In der Pause trifft man ein etwas ratloses Publikum und eine Audi-Mitarbeiterin, die mit vielen Worten sehr klug darüber rätselt, wie die Musiker mit dieser Art des Identitätsraubs eigentlich umgehen würden.

Selbst als in einer einzigen Nummer einmal klassische Musik auf dem Programm steht, ist die Rolle der Georgier nebensächlich. Das eher fantasielos arrangierte Medley eröffnet Gaynullin mit dem Beginn der d-Moll-Orgeltoccata von Bach (dem Dauerbrenner aller Fußgängerzonen-Akkordeonisten), geht über zu Vivaldis "Vier Jahreszeiten", bei denen ein paar Takte lang auch die Georgier mal hervortreten, um schließlich den blinden Sänger Andrea Bocelli mit einem langen, strahlenden Tenorton zu imitieren. (Kein sehr hoher Ton allerdings, bei Bocellis wäre es sicher das hohe C gewesen.) Das ist alles, was von der Musik geboten wird, die das Metier des GKO ist, die Musik, die sie am besten beherrschen.

Ansonsten: Volksmusik, Rock, Pop. Am wohlsten fühlt sich Gaynullin, wenn er die Musik spielt, die seinem Instrument am meisten entspricht: Tangos, russische Volksmusik. Hinreißend, temperamentvoll gleich am Anfang Andrey Ivanovs "Fiesta". Bei Carlos Gardels Tangos "Por una Cabeza" beweist Gaynullin, dass er auch singen kann, mit tenoralem Schmelz in den Stimmbändern. Und nirgends fühlt er sich so sicher wie bei Astor Piazzollas "Libertango" - und inszeniert fast schon mehr eine Performance als bloße Musik.

Da lässt er sein Akkordeon am Anfang atmen und stöhnen, da improvisiert er kurz ein Geburtstagsständchen, so ganz nebenbei, da flirtet er unentwegt mit dem Publikum, das aus dem Staunen kaum herauskommt. Um dann mit einer unbändigen Leidenschaft und straffem Tempo sich in den Hauptteil des Stücks zu stürzen. Was für eine Vorstellung!

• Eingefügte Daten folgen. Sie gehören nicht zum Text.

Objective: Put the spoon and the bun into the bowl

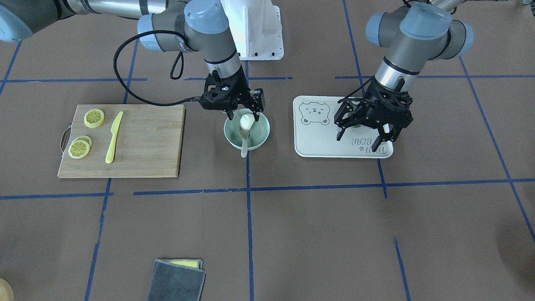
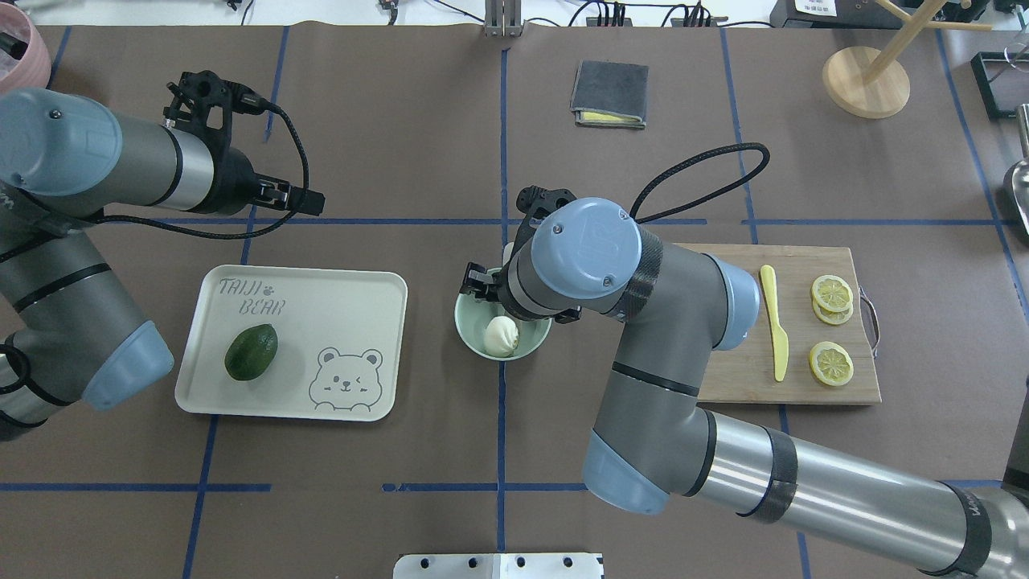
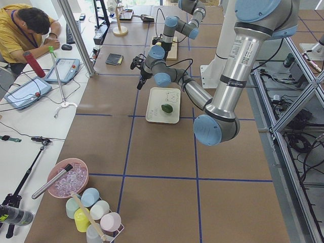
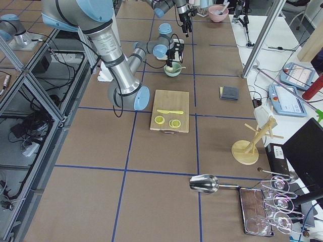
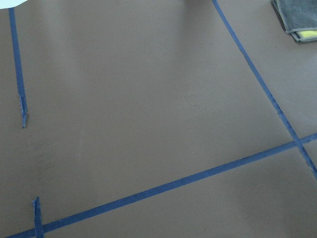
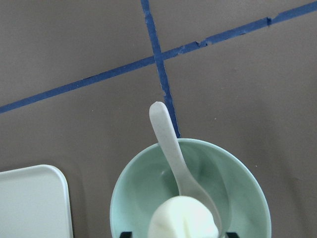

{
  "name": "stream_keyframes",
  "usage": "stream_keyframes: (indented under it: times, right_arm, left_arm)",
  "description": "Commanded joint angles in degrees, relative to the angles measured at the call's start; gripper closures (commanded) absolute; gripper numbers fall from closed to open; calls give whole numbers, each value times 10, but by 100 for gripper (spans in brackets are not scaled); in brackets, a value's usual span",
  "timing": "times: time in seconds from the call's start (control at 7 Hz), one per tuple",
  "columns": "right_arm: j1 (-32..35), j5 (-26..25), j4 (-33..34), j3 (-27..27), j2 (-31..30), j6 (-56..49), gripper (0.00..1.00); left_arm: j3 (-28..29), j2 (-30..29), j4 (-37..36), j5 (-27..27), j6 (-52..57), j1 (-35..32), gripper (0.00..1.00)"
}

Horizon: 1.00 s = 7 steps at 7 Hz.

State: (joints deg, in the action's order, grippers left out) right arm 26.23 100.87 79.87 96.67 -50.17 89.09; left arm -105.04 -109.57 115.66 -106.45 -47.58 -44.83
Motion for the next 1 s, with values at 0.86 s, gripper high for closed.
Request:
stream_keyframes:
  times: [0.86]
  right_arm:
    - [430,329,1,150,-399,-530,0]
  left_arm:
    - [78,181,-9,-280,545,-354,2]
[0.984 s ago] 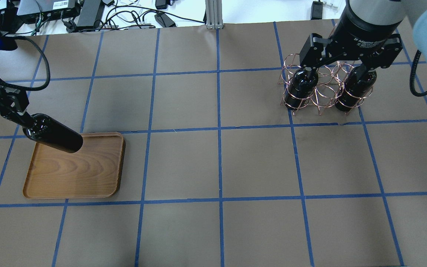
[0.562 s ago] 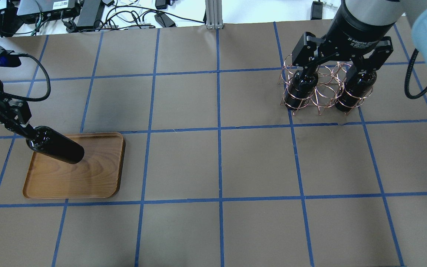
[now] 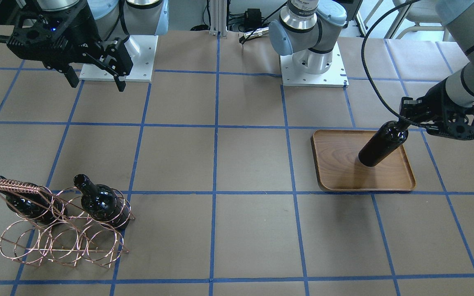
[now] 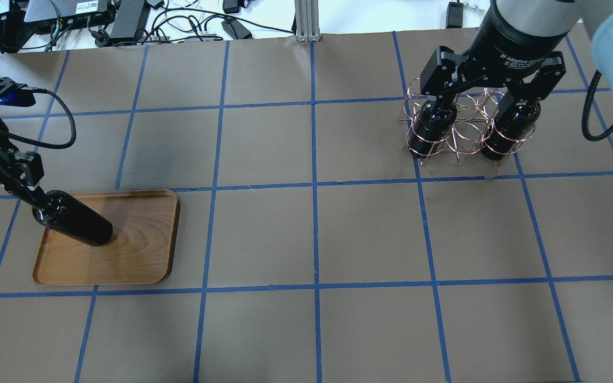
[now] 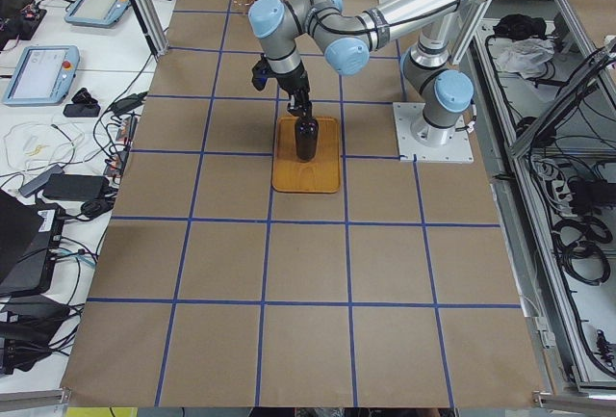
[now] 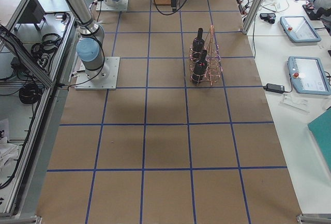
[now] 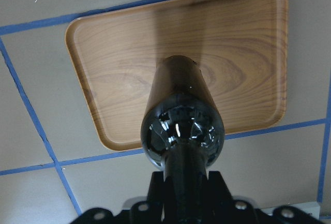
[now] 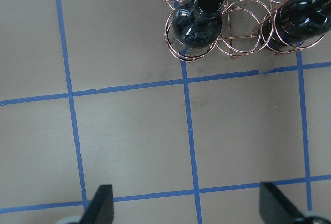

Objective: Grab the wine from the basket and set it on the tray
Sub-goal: 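Lay the bottle down on the tray and open the left gripper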

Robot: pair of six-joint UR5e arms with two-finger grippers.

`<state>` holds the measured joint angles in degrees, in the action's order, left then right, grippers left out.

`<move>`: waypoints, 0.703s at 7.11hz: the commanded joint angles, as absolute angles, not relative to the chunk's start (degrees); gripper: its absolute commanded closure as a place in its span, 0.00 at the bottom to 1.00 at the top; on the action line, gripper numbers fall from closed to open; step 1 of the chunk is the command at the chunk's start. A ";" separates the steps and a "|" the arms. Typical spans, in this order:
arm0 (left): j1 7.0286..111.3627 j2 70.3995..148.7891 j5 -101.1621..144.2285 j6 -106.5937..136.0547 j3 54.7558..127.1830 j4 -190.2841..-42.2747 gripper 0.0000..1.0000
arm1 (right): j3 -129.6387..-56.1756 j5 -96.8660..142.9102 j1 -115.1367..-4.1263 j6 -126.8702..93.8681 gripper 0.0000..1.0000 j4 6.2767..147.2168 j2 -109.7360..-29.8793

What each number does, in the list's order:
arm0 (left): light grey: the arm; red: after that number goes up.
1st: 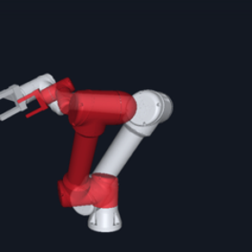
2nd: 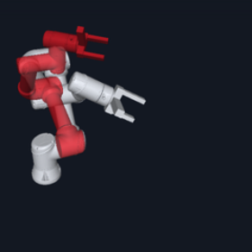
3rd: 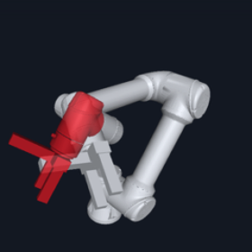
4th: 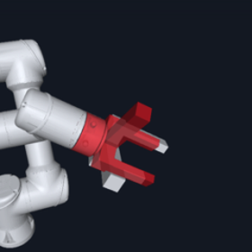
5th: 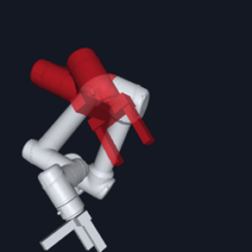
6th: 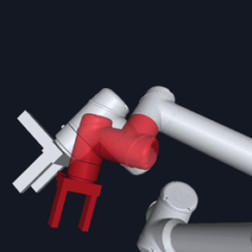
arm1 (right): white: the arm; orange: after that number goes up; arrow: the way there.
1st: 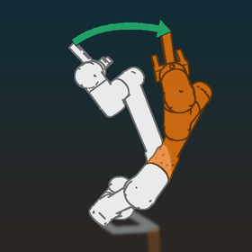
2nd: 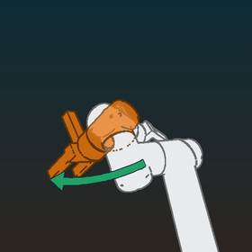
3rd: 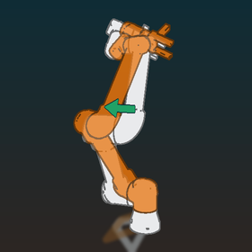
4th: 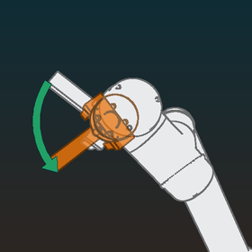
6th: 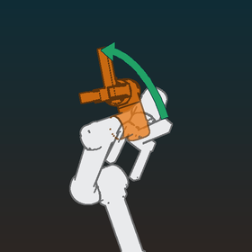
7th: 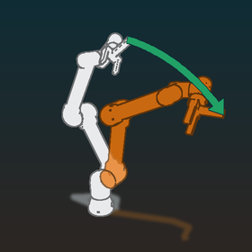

Aber Gaynullin ist eine Klasse für sich, was auch immer er spielt, Nirvana oder ein Sting-Medley auf dem Accordina blasend, Bill Whelans romantischen "Firedance"oder später Queens "We Will Rock You" und Michael Jacksons "Smooth Criminal" - es klingt anders als das Original, der Gesang fehlt, und es ist doch hinreißend.

Was lernen wir daraus? Die Ingolstädter Donaubühne ist ein Konzertort voller Atmosphäre, auf dem sich Virtuosen wie Aydar Gaynullin und seine Band eindrucksvoll austoben können. Und das Georgische Kammerorchester ist überflüssig.